Certain representatives of euglena, which are the closest relatives of euglena green, cannot participate in photosynthesis at all, their way of feeding is completely like that of animals. These types include, for example, astasia. In such representatives of the order of Euglena, complex mouthpieces are formed, which are necessary for absorbing small food particles.
Green euglena movement
Euglena is an animal with flagella. Not all species move with flagella. Some species move by contracting the body and performing wave-like movements. How the process of this kind of movement occurs is not fully understood. Under the shell of euglena are protein ribbons arranged in a spiral. These ribbons are cutting. It is believed that the organelles that provide the cell with energy and the contractile filaments are interconnected.
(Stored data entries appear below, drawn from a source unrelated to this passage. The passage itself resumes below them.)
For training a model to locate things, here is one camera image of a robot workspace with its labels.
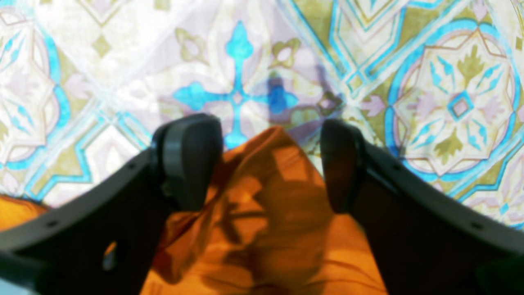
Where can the patterned tile tablecloth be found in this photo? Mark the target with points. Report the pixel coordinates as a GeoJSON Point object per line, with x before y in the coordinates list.
{"type": "Point", "coordinates": [438, 83]}

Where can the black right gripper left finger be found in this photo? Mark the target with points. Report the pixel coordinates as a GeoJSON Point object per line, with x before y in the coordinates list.
{"type": "Point", "coordinates": [104, 242]}

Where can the orange T-shirt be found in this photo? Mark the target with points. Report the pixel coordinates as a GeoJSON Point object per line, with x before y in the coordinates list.
{"type": "Point", "coordinates": [267, 229]}

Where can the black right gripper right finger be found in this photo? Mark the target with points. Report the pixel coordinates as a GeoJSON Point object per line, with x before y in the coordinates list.
{"type": "Point", "coordinates": [423, 242]}

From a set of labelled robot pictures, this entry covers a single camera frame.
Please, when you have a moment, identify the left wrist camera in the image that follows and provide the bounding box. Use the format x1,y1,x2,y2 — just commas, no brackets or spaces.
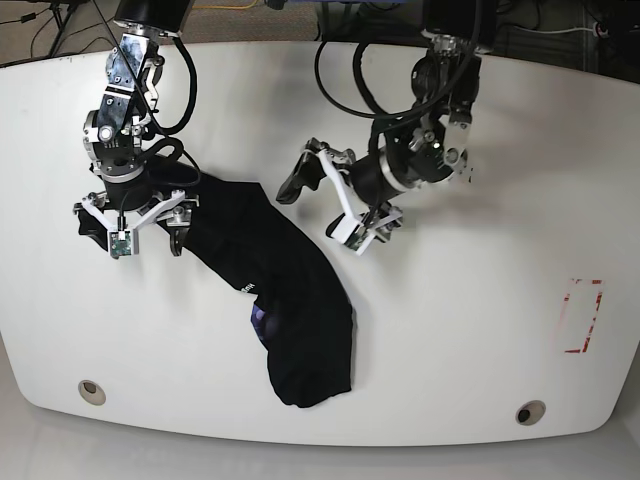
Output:
325,214,375,256

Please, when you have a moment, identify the left table grommet hole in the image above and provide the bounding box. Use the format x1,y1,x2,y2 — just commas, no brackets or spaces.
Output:
78,380,106,406

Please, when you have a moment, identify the black tripod stand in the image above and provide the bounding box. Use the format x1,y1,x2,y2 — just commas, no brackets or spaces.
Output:
46,0,88,59

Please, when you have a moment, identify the red tape rectangle marking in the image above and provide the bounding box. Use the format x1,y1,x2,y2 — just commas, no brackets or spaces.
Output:
556,278,604,354

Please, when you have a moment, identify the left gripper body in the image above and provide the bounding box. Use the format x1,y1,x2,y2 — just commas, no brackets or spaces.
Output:
302,138,403,232

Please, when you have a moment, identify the table grommet hole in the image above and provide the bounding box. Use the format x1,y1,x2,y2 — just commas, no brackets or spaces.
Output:
78,380,106,406
515,400,546,426

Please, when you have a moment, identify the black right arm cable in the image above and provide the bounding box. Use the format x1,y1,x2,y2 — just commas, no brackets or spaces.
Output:
92,0,206,231

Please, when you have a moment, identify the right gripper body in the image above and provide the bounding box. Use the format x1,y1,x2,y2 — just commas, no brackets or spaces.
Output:
73,183,200,235

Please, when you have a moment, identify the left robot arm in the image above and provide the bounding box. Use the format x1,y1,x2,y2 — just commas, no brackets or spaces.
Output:
276,1,498,254

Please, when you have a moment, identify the yellow cable on floor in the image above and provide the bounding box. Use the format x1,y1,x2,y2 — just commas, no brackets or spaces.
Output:
192,0,259,12

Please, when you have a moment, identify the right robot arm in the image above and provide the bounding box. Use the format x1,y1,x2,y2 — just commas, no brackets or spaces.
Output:
73,1,199,259

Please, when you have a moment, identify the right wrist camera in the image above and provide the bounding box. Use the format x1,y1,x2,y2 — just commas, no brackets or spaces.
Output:
107,230,138,259

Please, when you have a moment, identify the black graphic t-shirt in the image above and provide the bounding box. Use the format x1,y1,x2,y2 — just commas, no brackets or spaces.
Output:
150,163,354,408

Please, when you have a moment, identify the right table grommet hole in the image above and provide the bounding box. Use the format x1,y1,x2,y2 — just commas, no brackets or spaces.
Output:
515,400,546,426

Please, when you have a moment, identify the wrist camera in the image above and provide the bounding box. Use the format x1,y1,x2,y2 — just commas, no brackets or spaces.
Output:
107,230,138,259
325,214,375,256

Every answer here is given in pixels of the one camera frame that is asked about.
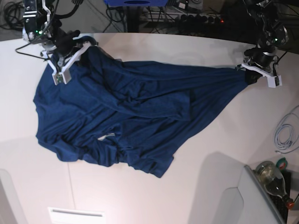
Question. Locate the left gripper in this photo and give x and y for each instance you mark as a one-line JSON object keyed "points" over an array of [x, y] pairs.
{"points": [[260, 57]]}

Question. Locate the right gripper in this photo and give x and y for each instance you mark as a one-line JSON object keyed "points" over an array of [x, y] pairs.
{"points": [[62, 42]]}

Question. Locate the dark blue t-shirt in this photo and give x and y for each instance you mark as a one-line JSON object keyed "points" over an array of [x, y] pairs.
{"points": [[136, 112]]}

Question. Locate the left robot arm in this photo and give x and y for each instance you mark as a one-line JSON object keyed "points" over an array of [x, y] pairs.
{"points": [[272, 31]]}

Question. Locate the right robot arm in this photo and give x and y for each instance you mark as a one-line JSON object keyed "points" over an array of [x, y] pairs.
{"points": [[42, 25]]}

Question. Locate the blue plastic bin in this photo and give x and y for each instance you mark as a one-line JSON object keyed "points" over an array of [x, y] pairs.
{"points": [[136, 3]]}

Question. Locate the black power strip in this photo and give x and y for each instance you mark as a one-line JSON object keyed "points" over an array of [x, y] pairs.
{"points": [[202, 18]]}

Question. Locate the green tape roll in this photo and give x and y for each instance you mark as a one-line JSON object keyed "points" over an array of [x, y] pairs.
{"points": [[282, 164]]}

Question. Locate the clear plastic bottle red cap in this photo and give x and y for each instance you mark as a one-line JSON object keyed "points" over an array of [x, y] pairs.
{"points": [[273, 182]]}

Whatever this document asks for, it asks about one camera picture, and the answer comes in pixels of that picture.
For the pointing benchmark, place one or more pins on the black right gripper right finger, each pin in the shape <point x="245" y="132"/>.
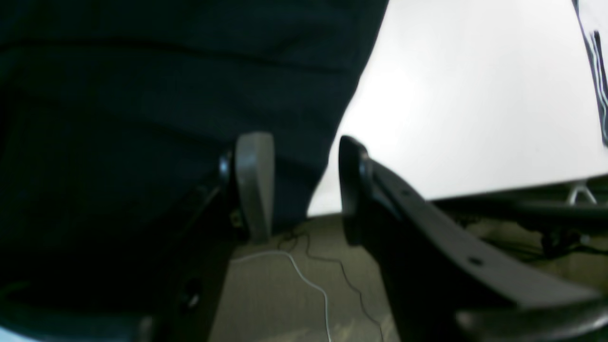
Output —
<point x="445" y="285"/>

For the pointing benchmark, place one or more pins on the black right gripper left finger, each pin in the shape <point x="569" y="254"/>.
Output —
<point x="251" y="190"/>

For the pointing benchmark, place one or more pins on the black T-shirt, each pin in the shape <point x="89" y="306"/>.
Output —
<point x="114" y="115"/>

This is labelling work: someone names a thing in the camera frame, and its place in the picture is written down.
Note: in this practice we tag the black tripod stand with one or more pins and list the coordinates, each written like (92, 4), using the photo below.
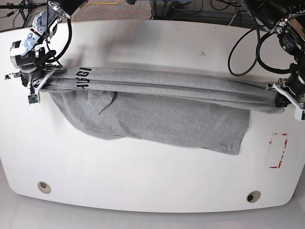
(24, 9)

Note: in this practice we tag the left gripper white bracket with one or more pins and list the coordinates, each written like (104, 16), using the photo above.
(294, 86)

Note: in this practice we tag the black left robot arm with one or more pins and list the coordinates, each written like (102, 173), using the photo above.
(285, 19)

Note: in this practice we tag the red tape rectangle marking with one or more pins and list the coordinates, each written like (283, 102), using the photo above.
(276, 150)

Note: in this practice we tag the table cable grommet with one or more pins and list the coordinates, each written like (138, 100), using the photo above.
(44, 187)
(253, 196)

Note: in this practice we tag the left table cable grommet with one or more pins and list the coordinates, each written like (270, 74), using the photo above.
(44, 187)

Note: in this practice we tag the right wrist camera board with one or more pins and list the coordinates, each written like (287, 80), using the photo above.
(33, 98)

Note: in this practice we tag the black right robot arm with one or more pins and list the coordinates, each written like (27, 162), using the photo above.
(32, 56)

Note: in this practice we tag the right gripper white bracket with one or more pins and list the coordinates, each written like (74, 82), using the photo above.
(32, 80)

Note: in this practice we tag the right table cable grommet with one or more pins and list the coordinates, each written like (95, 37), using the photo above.
(253, 196)

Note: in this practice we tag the grey T-shirt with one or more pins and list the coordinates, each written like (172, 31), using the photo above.
(179, 109)

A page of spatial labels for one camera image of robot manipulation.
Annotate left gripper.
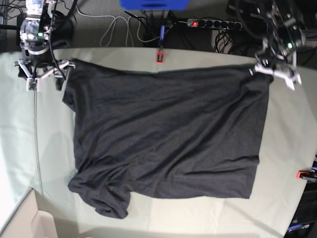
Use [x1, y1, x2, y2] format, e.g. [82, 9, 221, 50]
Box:
[249, 42, 301, 79]

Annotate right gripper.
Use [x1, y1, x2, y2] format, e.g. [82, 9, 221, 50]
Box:
[14, 47, 75, 91]

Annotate black t-shirt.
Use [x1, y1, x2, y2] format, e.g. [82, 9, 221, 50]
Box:
[63, 60, 273, 219]

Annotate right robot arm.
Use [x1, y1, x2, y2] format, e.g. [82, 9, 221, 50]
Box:
[14, 0, 77, 91]

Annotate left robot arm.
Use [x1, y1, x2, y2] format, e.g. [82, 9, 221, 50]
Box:
[251, 0, 306, 84]

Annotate black round bag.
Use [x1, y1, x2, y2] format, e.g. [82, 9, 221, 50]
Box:
[51, 15, 74, 50]

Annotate black power strip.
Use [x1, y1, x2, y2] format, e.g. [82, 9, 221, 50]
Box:
[187, 18, 243, 31]

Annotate middle red black clamp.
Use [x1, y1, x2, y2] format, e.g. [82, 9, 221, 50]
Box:
[156, 50, 164, 63]

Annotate red black clamp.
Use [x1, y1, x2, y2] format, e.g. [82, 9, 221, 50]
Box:
[156, 50, 164, 63]
[297, 171, 317, 182]

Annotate blue box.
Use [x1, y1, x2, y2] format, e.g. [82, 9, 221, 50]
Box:
[119, 0, 189, 10]

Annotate right red black clamp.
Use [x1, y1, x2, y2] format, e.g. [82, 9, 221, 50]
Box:
[297, 171, 317, 182]

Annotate cardboard box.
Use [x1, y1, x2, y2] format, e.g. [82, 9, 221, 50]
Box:
[0, 188, 58, 238]

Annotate black equipment box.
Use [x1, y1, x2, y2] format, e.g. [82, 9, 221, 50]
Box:
[284, 182, 317, 238]

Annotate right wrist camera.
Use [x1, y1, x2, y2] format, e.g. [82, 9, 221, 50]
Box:
[26, 78, 40, 92]

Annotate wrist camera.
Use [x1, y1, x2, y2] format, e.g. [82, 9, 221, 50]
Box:
[26, 78, 40, 92]
[284, 73, 302, 91]

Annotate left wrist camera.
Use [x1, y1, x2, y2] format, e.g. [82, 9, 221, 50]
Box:
[284, 73, 302, 91]

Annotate white cable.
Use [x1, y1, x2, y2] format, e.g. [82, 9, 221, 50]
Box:
[71, 0, 159, 48]

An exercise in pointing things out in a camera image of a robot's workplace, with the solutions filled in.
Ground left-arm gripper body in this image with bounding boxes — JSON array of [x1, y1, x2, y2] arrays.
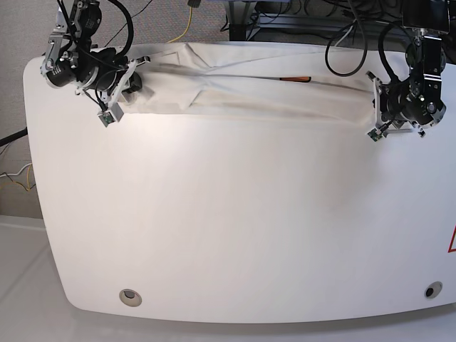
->
[[366, 71, 446, 138]]

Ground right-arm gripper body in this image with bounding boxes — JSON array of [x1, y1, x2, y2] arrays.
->
[[73, 56, 151, 107]]

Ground white printed T-shirt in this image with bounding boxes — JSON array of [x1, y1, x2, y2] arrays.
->
[[119, 42, 374, 125]]

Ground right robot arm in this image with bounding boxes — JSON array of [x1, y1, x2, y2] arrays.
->
[[41, 1, 143, 111]]

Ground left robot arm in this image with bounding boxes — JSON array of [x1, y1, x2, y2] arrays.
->
[[367, 1, 451, 142]]

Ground right table grommet hole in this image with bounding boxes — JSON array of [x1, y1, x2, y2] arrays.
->
[[425, 281, 442, 299]]

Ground table grommet hole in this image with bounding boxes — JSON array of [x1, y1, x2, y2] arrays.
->
[[425, 281, 442, 299], [119, 289, 143, 307]]

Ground left table grommet hole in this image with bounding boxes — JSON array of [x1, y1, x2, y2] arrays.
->
[[119, 289, 143, 307]]

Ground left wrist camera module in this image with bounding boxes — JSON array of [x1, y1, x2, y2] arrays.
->
[[367, 128, 384, 142]]

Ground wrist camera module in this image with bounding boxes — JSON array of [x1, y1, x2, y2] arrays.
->
[[367, 128, 384, 142], [97, 103, 124, 127]]

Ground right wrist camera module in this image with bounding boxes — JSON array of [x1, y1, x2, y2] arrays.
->
[[97, 103, 124, 127]]

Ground black right-arm cable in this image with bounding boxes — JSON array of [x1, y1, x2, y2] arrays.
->
[[99, 0, 135, 61]]

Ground black left-arm cable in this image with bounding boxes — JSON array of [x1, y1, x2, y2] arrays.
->
[[324, 17, 410, 86]]

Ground yellow floor cable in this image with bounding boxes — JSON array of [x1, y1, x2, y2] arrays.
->
[[167, 5, 195, 44]]

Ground black equipment rack frame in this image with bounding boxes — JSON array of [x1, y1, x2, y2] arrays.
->
[[227, 0, 393, 42]]

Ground yellow white side cables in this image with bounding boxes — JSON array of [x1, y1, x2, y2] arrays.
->
[[0, 163, 35, 193]]

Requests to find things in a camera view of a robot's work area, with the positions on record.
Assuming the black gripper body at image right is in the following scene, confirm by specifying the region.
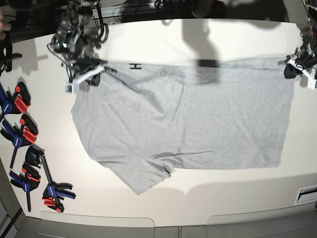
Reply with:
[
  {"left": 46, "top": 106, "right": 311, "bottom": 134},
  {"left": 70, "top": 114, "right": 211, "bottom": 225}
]
[{"left": 295, "top": 48, "right": 317, "bottom": 72}]

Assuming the black gripper body at image left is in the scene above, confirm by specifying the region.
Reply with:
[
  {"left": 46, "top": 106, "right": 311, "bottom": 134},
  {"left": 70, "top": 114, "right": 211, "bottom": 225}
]
[{"left": 63, "top": 56, "right": 104, "bottom": 77}]

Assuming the grey T-shirt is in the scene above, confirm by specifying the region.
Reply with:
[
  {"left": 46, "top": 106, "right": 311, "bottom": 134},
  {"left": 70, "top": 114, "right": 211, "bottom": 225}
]
[{"left": 71, "top": 59, "right": 295, "bottom": 194}]

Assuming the black robot arm at image left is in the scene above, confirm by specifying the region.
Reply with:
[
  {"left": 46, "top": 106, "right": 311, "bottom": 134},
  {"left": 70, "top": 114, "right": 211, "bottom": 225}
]
[{"left": 47, "top": 0, "right": 109, "bottom": 92}]

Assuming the black robot arm at image right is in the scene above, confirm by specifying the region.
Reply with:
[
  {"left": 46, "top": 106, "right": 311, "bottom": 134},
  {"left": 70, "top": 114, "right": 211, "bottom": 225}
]
[{"left": 295, "top": 0, "right": 317, "bottom": 69}]

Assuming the top blue red bar clamp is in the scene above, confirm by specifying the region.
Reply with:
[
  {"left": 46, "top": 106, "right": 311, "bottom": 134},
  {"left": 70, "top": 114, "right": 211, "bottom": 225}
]
[{"left": 0, "top": 82, "right": 31, "bottom": 120}]

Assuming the blue red bar clamp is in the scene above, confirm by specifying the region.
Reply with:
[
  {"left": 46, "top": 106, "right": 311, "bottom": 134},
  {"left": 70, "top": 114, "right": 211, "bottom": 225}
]
[
  {"left": 0, "top": 82, "right": 31, "bottom": 120},
  {"left": 0, "top": 114, "right": 38, "bottom": 169},
  {"left": 9, "top": 162, "right": 41, "bottom": 212}
]

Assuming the long bar clamp black pad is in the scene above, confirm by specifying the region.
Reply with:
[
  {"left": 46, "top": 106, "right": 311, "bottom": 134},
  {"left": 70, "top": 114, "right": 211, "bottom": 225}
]
[{"left": 25, "top": 146, "right": 76, "bottom": 213}]

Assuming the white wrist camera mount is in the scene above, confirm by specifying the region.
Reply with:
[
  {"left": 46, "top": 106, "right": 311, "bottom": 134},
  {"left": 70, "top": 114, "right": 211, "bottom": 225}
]
[
  {"left": 278, "top": 55, "right": 317, "bottom": 90},
  {"left": 64, "top": 65, "right": 105, "bottom": 95}
]

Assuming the white slotted bracket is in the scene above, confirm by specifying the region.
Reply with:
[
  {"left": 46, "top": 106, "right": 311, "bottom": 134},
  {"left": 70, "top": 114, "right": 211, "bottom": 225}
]
[{"left": 294, "top": 185, "right": 317, "bottom": 206}]

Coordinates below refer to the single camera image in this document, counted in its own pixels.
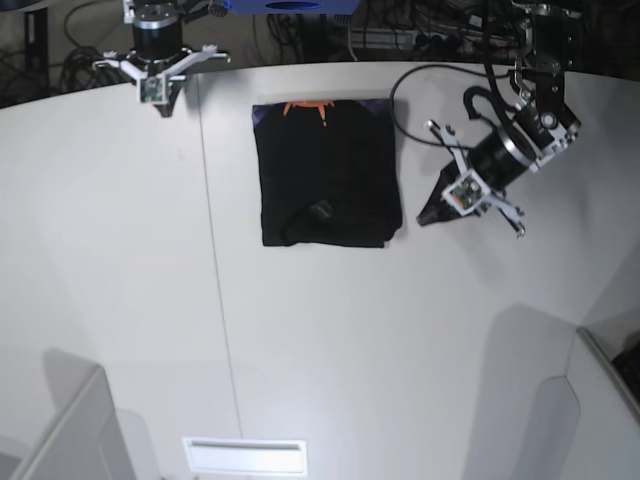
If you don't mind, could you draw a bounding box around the black keyboard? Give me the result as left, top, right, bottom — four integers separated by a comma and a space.
613, 346, 640, 399

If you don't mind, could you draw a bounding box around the blue box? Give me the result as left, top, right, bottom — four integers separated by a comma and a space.
222, 0, 361, 15

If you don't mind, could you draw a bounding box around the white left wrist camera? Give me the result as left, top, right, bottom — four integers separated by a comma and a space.
442, 170, 491, 216

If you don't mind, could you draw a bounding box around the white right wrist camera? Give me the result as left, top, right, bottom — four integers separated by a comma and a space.
137, 76, 168, 105

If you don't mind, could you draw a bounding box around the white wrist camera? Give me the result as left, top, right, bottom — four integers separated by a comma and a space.
137, 76, 168, 105
442, 170, 491, 216

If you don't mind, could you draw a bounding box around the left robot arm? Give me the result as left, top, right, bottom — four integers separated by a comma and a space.
417, 1, 583, 236

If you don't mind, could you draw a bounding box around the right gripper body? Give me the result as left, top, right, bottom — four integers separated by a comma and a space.
92, 9, 232, 119

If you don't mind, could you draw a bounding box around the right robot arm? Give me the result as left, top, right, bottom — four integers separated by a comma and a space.
92, 1, 231, 118

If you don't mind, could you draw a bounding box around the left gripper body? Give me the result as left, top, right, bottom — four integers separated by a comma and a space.
426, 120, 531, 238

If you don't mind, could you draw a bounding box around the black T-shirt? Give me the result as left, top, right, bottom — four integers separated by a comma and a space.
252, 99, 403, 248

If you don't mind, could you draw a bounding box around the white power strip with plugs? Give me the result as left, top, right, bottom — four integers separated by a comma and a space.
344, 27, 516, 56

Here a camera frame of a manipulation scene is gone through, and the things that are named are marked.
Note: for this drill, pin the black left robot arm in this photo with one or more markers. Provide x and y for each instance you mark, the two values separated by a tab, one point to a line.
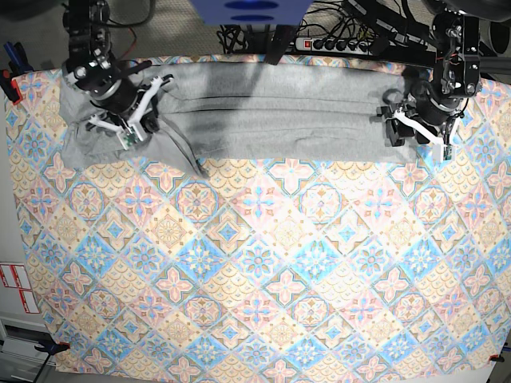
455	36

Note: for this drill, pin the patterned tile tablecloth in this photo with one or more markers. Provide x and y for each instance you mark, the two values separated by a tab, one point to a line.
273	270

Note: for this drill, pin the black red clamp upper left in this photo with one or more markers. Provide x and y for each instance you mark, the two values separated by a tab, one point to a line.
10	87

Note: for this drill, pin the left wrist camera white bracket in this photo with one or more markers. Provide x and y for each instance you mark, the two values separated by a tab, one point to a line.
443	145

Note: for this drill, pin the blue clamp lower left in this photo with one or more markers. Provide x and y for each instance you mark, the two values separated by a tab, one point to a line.
51	348

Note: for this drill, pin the black centre post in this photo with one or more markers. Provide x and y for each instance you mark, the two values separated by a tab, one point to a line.
282	38

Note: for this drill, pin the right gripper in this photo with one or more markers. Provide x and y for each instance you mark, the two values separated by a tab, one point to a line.
83	79

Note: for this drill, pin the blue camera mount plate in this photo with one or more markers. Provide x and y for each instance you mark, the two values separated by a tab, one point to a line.
251	12

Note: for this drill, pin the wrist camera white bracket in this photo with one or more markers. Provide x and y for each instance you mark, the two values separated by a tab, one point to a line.
128	111
443	145

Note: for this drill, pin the grey T-shirt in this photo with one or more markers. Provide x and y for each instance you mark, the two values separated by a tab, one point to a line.
222	110

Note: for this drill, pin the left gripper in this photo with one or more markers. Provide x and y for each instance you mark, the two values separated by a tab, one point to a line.
433	105

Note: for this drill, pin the red white labels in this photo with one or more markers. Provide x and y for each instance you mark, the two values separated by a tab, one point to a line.
18	287

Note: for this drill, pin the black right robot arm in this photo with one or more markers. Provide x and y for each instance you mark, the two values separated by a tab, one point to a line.
88	24

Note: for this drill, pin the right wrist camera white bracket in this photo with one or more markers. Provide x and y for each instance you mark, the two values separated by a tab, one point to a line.
128	111

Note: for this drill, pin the white power strip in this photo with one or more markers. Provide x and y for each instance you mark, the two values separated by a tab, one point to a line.
331	45

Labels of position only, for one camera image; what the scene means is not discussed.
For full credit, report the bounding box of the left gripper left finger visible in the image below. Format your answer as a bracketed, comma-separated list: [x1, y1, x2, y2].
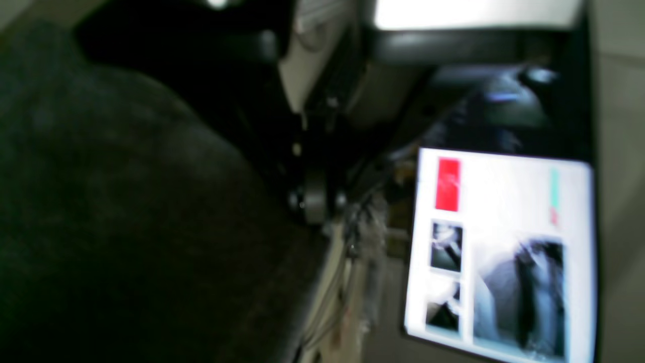
[76, 1, 323, 222]

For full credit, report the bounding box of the grey T-shirt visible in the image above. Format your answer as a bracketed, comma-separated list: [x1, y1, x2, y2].
[1, 21, 328, 362]

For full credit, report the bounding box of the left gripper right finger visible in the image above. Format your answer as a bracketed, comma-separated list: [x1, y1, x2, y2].
[322, 28, 585, 221]

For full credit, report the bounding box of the computer monitor screen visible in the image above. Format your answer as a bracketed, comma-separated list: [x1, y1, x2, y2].
[402, 148, 599, 362]
But contractile movements can be associated with mucus secreted through the excretory canal.
How green euglena reproduce
Under favorable conditions, green euglena actively reproduce. In this case, in one day, the clear water in the pond becomes cloudy, brownish or greenish in color. If you examine a drop of such water under a microscope, then a huge amount of euglena will float in it.
The closest relatives of green euglena are snow euglena and bloody euglena. When these types of euglena are actively developing, amazing things happen, for example, Aristotle observed the formation of "bloody" snow in the 4th century. Darwin encountered a similar phenomenon when he traveled on the Beagle.